■ **Prompt**
Provide again, from the entries below, every line from the one containing "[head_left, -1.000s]" through the one containing "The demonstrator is", exactly as written, and no other line.

(Records drawn from a dataset)
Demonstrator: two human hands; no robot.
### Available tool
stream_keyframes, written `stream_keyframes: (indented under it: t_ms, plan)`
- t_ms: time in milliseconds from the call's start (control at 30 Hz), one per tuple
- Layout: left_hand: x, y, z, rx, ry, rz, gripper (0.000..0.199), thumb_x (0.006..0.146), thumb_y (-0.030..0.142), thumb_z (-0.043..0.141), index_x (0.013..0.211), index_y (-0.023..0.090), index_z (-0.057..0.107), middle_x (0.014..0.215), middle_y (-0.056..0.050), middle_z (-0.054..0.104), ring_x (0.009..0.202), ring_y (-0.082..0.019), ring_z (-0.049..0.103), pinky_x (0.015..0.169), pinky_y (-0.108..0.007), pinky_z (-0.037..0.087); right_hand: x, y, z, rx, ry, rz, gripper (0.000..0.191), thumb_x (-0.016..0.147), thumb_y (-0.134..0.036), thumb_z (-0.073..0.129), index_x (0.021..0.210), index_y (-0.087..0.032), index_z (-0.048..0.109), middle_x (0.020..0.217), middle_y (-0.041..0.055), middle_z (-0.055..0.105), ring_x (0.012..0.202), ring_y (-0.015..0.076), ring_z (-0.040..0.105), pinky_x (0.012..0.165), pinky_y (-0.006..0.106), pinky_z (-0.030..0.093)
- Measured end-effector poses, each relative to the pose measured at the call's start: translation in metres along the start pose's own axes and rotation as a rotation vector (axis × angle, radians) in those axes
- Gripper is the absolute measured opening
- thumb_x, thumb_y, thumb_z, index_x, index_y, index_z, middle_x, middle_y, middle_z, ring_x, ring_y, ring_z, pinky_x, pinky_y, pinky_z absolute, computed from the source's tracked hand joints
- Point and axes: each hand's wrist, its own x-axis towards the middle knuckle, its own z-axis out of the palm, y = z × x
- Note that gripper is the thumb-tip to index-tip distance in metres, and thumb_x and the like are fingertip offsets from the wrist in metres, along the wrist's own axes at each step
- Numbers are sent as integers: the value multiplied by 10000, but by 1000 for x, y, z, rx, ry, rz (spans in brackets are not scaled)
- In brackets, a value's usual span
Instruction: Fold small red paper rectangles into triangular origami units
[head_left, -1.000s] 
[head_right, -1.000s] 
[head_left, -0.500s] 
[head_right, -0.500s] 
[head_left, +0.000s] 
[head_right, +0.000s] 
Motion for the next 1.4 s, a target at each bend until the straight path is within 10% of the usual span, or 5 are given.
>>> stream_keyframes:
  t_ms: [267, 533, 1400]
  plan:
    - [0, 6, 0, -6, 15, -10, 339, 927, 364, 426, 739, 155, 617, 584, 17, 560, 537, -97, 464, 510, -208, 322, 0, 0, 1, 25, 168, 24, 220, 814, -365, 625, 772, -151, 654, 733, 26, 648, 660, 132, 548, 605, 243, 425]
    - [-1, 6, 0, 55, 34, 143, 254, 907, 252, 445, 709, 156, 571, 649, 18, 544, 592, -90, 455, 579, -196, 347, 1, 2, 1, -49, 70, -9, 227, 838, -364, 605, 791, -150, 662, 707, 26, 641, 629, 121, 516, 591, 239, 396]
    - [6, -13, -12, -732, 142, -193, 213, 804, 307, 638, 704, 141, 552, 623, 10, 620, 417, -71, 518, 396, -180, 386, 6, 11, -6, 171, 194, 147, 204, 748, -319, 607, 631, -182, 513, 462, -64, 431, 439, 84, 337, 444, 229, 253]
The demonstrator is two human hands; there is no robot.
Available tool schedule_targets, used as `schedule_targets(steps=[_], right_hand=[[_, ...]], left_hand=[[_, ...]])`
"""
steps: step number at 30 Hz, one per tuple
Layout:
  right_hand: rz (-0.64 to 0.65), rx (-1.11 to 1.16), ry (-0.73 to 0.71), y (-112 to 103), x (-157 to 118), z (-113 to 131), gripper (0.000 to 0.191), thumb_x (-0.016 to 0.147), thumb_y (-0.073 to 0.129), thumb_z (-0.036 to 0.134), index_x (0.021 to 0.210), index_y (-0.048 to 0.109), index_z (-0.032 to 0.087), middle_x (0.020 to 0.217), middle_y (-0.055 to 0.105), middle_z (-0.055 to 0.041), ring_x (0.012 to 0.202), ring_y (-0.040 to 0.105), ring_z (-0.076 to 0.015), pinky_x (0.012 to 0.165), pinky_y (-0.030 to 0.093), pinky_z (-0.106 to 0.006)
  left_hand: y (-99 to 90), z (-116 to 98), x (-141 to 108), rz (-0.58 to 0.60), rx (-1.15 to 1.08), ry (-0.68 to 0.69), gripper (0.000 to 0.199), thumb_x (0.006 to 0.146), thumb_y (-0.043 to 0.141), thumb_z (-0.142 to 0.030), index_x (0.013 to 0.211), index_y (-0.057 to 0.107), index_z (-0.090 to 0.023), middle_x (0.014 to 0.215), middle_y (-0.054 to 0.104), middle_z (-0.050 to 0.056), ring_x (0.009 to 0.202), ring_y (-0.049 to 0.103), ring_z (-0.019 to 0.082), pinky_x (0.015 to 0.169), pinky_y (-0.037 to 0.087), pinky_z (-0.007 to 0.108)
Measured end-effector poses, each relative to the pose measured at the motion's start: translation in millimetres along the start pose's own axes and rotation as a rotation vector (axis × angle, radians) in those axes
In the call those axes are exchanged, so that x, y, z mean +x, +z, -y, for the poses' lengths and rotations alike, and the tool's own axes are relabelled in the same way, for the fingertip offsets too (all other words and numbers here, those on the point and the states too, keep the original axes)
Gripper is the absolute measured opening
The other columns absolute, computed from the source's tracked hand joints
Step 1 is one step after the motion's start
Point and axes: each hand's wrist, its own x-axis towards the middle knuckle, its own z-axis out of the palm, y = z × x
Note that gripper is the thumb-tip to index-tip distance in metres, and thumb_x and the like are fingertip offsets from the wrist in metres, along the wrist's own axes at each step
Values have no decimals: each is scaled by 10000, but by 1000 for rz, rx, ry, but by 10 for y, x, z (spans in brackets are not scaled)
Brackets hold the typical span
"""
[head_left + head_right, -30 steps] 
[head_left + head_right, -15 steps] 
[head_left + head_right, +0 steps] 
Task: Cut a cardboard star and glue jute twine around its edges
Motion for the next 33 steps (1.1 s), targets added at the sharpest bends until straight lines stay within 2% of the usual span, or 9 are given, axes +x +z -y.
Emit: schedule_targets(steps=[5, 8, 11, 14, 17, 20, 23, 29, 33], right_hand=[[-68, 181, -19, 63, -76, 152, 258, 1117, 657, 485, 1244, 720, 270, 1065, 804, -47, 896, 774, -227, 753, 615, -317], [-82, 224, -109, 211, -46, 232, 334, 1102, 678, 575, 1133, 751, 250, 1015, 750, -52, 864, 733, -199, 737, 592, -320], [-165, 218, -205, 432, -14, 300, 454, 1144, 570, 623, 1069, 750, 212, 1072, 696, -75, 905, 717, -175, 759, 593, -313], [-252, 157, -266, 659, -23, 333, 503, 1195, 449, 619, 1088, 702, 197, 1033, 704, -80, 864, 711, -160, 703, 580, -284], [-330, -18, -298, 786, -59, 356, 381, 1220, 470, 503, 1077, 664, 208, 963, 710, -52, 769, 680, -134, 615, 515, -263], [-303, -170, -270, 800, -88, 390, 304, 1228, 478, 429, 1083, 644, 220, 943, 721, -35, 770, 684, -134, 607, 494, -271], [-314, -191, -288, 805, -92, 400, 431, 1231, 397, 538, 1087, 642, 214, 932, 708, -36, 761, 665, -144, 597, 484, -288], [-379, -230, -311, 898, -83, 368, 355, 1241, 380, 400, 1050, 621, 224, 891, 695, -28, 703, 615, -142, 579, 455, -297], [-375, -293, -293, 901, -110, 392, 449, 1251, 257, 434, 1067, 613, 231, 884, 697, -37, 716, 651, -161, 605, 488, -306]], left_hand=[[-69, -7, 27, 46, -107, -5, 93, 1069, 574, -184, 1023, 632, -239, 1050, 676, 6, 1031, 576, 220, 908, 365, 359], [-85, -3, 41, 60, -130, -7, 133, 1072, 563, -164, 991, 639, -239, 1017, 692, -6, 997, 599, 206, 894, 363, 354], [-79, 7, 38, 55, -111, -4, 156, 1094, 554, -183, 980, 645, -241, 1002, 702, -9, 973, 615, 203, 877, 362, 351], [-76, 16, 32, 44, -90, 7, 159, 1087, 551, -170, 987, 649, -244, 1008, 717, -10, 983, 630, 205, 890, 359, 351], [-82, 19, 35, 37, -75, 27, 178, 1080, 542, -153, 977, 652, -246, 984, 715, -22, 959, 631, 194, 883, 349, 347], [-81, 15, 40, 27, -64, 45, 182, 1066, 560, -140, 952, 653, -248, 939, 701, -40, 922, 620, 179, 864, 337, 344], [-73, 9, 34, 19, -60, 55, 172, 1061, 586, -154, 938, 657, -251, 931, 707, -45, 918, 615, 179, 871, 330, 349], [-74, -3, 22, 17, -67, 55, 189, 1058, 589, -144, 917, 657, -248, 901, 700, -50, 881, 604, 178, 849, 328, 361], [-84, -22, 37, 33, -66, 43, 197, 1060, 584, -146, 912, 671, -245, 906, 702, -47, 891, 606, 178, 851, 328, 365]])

■ **Your response**
[head_left, -1.000s] 
[head_right, -1.000s] 
[head_left, -0.500s] 
[head_right, -0.500s] 
[head_left, +0.000s] 
[head_right, +0.000s] 
Motion for the next 1.4 s, a target at each bend until the straight path is within 10% of the usual span, or 5 are given.
>>> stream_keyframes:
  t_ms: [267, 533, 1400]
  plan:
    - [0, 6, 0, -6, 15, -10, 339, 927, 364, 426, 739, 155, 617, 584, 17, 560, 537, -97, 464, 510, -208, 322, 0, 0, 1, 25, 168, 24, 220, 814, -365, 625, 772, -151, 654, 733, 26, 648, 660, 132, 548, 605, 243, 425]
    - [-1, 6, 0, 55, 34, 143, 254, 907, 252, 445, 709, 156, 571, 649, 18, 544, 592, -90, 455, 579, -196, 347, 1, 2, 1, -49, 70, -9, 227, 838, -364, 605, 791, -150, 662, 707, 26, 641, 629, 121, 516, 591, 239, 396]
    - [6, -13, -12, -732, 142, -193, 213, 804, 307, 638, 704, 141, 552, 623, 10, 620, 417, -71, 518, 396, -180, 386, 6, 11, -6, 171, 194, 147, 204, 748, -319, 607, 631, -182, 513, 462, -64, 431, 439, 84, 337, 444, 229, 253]
The demonstrator is two human hands; there is no robot.

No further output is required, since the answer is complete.